◆ **Task to carry out**: Count how many lines of the material below have the word "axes" and give only the number.

◆ **Exercise data**:

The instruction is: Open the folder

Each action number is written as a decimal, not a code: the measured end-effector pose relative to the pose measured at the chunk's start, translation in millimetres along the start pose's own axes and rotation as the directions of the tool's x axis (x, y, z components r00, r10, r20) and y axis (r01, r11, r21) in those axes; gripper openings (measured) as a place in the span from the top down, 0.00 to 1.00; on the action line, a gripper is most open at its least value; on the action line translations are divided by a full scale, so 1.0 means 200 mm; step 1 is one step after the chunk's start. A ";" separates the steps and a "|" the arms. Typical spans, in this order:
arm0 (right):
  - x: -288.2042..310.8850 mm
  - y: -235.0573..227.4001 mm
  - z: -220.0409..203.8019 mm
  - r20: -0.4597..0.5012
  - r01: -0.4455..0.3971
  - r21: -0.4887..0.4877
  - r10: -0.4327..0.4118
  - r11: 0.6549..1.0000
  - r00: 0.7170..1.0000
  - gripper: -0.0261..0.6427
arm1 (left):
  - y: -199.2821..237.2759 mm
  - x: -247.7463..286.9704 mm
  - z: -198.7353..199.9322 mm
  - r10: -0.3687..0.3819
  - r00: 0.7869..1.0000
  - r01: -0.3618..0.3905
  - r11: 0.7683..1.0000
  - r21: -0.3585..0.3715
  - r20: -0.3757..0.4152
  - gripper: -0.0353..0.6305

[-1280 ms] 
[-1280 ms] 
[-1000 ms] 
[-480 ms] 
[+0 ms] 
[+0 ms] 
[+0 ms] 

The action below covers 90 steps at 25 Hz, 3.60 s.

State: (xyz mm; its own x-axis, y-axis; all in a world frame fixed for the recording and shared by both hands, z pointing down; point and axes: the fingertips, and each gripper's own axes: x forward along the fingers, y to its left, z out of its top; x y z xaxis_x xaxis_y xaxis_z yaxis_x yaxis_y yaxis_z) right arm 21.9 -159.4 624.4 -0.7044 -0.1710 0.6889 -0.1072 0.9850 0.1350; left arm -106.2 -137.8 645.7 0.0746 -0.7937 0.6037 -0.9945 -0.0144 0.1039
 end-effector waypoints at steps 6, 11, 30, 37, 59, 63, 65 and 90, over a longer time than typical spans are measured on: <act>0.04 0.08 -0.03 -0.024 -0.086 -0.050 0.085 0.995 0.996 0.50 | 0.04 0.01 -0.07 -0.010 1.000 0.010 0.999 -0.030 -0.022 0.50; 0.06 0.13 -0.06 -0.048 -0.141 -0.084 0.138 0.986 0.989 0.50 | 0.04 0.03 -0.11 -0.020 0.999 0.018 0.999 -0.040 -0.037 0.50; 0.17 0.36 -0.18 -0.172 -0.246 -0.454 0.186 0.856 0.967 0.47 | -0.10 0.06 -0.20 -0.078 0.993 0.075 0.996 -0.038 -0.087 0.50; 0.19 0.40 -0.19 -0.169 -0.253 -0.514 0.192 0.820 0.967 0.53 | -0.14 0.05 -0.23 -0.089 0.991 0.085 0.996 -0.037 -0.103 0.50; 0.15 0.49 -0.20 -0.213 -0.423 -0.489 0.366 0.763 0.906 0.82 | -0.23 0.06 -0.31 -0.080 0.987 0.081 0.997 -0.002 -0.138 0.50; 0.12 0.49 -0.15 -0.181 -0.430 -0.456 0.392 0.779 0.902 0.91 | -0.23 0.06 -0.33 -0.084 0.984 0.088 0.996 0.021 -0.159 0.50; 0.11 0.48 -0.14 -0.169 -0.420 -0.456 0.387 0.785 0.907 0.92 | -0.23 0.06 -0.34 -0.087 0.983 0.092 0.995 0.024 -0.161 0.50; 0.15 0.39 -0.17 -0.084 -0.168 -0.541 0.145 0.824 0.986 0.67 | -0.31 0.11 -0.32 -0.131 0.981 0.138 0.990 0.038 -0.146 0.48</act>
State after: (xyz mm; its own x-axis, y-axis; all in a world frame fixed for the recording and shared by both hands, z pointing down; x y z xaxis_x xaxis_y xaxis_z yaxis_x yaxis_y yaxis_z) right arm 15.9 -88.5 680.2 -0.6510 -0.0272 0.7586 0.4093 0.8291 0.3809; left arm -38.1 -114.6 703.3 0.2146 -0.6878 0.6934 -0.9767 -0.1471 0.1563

◆ **Solution to this exercise**: 2